3. Using jargon. Industry terms confuse outsiders. Use plain language anyone can understand.

4. Weak calls to action. "Learn more" is weak. "Get your free checklist now" is strong. Be specific and action-oriented.

5. No proof. Claims without evidence are not believable. Back up every claim with data, testimonials, or examples.

6. Too long or too short. Match length to the product. Simple products need short copy. Expensive, complex products need long copy that addresses every objection.

7. Not testing. Copywriting is never "done." Test different headlines, CTAs, and angles. Small changes can double conversions.

How to Improve Your Copywriting

1. Study great copy. Read sales pages from successful products in your niche. Save the ones that make you want to buy. Analyze why they work.

2. Read copywriting books.

  • "The Copywriter's Handbook" by Robert Bly
  • "Cashvertising" by Drew Eric Whitman
  • "Breakthrough Advertising" by Eugene Schwartz
  • "Influence" by Robert Cialdini (psychology of persuasion)

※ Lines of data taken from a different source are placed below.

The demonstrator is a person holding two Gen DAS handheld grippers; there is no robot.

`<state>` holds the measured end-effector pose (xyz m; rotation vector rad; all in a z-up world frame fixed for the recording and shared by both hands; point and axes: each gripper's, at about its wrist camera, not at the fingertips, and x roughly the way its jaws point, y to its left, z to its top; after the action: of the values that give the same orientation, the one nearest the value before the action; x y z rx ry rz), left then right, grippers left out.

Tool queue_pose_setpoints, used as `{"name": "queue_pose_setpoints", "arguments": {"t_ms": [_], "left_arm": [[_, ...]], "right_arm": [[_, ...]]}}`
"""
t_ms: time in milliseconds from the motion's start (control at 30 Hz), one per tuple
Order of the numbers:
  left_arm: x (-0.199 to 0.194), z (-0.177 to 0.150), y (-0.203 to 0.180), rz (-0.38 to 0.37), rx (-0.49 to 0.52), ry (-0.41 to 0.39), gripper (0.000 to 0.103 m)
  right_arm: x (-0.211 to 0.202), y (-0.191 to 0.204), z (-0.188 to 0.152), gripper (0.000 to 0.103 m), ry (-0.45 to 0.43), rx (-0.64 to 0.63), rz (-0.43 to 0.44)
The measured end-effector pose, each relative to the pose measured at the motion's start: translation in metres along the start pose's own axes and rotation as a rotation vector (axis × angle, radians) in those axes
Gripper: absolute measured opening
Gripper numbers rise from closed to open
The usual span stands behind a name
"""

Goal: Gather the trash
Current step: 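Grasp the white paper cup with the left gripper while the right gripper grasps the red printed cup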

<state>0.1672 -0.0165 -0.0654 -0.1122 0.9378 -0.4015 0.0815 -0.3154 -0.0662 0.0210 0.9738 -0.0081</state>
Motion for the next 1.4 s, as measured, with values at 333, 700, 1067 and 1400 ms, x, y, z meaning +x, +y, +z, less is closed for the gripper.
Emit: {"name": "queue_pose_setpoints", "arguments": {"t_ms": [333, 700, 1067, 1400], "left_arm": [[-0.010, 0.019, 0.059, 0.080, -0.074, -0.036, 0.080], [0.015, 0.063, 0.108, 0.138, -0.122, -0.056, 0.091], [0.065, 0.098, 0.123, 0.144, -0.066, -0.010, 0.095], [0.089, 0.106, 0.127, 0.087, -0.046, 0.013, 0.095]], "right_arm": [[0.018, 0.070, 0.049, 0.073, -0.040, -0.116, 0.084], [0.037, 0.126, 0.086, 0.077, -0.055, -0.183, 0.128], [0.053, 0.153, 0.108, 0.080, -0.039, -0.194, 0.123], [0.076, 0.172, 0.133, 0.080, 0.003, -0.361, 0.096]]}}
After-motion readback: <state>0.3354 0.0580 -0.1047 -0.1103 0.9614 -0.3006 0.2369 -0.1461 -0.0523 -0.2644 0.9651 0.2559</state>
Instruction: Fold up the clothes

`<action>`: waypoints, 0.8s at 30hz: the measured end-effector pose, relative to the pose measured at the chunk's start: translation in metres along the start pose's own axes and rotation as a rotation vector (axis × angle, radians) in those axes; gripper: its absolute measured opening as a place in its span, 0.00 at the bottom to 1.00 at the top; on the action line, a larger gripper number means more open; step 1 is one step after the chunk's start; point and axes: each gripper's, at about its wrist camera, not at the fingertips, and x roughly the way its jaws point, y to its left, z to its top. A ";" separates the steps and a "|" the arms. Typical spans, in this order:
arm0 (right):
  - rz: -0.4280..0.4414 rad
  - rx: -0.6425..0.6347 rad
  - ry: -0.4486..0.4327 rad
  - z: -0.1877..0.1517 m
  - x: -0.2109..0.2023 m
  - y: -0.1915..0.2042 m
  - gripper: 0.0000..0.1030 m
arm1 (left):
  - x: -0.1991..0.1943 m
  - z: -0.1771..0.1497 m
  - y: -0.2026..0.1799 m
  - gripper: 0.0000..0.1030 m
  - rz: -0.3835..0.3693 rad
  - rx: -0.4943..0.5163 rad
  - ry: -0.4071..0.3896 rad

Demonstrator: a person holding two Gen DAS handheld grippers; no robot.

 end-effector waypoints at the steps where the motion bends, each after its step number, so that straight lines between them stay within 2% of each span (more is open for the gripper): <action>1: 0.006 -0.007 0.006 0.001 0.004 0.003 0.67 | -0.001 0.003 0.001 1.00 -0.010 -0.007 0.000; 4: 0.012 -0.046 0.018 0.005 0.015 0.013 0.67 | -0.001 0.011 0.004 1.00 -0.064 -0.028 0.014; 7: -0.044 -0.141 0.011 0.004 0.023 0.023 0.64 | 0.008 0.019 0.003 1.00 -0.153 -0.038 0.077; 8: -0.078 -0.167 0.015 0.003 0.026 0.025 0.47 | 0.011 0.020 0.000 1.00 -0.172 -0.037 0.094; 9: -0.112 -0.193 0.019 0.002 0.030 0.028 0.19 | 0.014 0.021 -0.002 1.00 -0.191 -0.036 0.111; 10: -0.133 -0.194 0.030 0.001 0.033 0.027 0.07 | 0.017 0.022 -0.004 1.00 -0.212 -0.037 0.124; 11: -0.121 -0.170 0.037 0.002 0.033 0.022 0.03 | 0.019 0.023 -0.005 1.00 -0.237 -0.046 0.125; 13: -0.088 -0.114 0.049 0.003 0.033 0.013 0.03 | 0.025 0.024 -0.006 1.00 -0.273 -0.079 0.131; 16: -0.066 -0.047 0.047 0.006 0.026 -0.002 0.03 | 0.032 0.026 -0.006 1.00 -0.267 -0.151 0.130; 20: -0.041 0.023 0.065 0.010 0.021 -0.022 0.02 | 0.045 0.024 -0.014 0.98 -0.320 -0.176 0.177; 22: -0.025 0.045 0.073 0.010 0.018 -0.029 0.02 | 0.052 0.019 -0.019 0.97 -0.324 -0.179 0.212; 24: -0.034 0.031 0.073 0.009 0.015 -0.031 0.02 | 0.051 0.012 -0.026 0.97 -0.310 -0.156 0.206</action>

3. Practice daily. Write 3 headlines every morning. Rewrite a competitor's sales page. Create email subject lines for your next 10 emails. Copywriting is a skill that improves with practice.

4. Study your analytics. Which emails get the highest open rates? Which sales pages convert best? Which ads get the most clicks? Data tells you what works.

5. Learn from direct response. Direct response copywriting (mail, email, ads) focuses on measurable results. Study companies that track every dollar — they have the best copy because they test relentlessly.

Copywriting is not a talent you are born with. It is a learnable skill. The difference between average copy and great copy can be the difference between a failed product and a six-figure launch. Invest time in learning it — it pays dividends forever.